Flavia se puso a hablar por ella, explicando:

– La exposición se presentó primero en Nueva York y de allí pasó a Londres. Brett fue a Nueva York para la inauguración y volvió para la clausura. Tenía que disponer el transporte a Londres. Pero antes de la inauguración en Londres la llamaron de China porque había ocurrido algo en la excavación. -Miró a Brett y preguntó-: ¿Qué pasó, cara?

– El tesoro.

Al parecer, esto bastó para refrescar la memoria a Flavia.

– Habían despejado el pasadizo de la cámara funeraria, y llamaron a Brett a Londres y le dijeron que debía volver para supervisar la excavación de la tumba.

– ¿Quién se encargó de montar la exposición aquí, en Venecia?

Esta vez contestó Brett.

– Me encargaba yo, regresé de China tres días antes de que se clausurara en Londres. Y viajé hasta Venecia con las piezas. -Cerró los ojos, y Brunetti pensó que estaba fatigada de tanto hablar, pero los abrió enseguida y prosiguió-: Me marché antes de que la exposición se clausurara, y ellos se encargaron de enviar las piezas a China.

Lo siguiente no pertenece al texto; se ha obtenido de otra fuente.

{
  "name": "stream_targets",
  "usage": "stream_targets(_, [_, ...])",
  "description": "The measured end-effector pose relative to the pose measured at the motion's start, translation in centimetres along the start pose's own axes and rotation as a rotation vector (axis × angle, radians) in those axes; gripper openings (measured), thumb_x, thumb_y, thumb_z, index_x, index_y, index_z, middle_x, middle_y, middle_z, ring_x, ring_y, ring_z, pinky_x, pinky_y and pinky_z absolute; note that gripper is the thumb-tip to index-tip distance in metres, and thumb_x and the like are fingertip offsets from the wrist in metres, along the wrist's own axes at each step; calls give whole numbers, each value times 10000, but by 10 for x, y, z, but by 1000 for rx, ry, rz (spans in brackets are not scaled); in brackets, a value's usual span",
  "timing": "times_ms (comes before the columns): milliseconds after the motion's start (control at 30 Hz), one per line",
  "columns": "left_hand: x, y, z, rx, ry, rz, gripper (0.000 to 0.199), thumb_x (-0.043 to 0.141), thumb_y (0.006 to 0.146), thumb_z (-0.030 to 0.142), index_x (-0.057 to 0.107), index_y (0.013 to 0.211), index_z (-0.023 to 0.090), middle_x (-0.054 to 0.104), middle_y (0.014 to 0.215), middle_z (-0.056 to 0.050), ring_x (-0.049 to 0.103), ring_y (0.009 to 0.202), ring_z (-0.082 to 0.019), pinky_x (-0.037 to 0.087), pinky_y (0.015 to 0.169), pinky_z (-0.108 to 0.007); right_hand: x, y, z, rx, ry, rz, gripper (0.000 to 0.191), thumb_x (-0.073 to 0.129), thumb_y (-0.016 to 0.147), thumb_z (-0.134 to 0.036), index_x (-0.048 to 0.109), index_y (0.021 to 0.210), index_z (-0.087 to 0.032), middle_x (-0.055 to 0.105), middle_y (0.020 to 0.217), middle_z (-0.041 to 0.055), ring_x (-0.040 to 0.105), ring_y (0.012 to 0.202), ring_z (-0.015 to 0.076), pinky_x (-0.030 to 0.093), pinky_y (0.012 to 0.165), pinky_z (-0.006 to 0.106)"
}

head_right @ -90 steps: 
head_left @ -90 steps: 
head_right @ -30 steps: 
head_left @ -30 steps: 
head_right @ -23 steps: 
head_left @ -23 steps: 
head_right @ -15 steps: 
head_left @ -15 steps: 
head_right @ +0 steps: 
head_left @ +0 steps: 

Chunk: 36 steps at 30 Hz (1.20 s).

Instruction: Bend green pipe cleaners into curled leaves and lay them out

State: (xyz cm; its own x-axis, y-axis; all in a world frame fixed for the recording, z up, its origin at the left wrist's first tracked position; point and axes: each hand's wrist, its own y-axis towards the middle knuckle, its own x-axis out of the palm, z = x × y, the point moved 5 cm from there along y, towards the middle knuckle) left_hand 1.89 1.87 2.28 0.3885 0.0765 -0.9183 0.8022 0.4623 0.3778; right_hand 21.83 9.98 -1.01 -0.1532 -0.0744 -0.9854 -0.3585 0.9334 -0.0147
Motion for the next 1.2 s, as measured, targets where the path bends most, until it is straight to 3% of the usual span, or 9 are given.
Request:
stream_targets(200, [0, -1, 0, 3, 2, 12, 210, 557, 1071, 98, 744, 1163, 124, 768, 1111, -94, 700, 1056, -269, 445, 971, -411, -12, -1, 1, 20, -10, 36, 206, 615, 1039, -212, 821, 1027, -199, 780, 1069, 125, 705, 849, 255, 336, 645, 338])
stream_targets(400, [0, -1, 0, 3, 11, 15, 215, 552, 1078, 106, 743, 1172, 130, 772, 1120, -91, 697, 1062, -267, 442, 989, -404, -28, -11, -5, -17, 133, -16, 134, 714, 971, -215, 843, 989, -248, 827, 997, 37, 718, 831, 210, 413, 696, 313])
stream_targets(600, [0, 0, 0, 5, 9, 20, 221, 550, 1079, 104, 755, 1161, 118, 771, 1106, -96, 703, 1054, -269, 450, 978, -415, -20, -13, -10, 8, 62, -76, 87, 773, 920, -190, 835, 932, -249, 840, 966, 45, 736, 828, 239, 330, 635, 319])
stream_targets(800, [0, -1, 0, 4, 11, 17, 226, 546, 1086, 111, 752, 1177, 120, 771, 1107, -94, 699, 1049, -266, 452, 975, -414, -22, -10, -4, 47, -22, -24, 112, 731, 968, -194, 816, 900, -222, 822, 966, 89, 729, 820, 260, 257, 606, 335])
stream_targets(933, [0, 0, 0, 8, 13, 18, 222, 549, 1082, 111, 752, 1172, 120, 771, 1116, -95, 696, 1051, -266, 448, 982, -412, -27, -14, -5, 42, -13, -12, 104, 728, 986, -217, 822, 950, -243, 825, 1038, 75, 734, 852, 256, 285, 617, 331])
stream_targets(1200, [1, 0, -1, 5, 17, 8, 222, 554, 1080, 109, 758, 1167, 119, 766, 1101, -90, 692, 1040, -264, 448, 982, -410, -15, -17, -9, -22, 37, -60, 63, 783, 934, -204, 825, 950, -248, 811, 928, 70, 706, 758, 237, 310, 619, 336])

– ¿Ellos? -preguntó Brunetti.

Brett miró a Flavia antes de contestar:

– Estaban aquí el dottor Semenzato y mi ayudante, que vino de China para desmontar la exposición y enviarlo todo de vuelta.

– ¿Usted no estaba?

Ella volvió a mirar a Flavia antes de responder:

– No; no pude venir. No había vuelto a ver las piezas hasta este invierno.

– ¿Cuatro años después? -preguntó Brunetti.

– Sí -respondió ella, y agitó una mano como si el ademán hubiera de ayudarla a explicarlo-. Durante el viaje de regreso, el cargamento quedó retenido. Y otra vez al llegar a Pekín. Culpa del papeleo. Fue a parar a un almacén de aduanas de Shanghai y allí estuvo dos años. Las piezas de Xian no llegaron hasta hace dos meses. -Brunetti observó cómo elegía las palabras cuidadosamente para explicarlo-: Pero no eran las mismas. Eran copias. No el soldado ni la cota de malla de jade, que eran los originales, sino las cerámicas. Me di cuenta pero no podía demostrarlo hasta que hiciera las pruebas, y en China no disponía de los medios necesarios.

Brunetti, por la mirada ofendida que le había lanzado Lele, sabía que no debía preguntar cómo había descubierto ella que las piezas eran falsas. Lo sabía, sencillamente. Ya que no podía preguntar el cómo, preguntaría, por lo menos, el cuánto.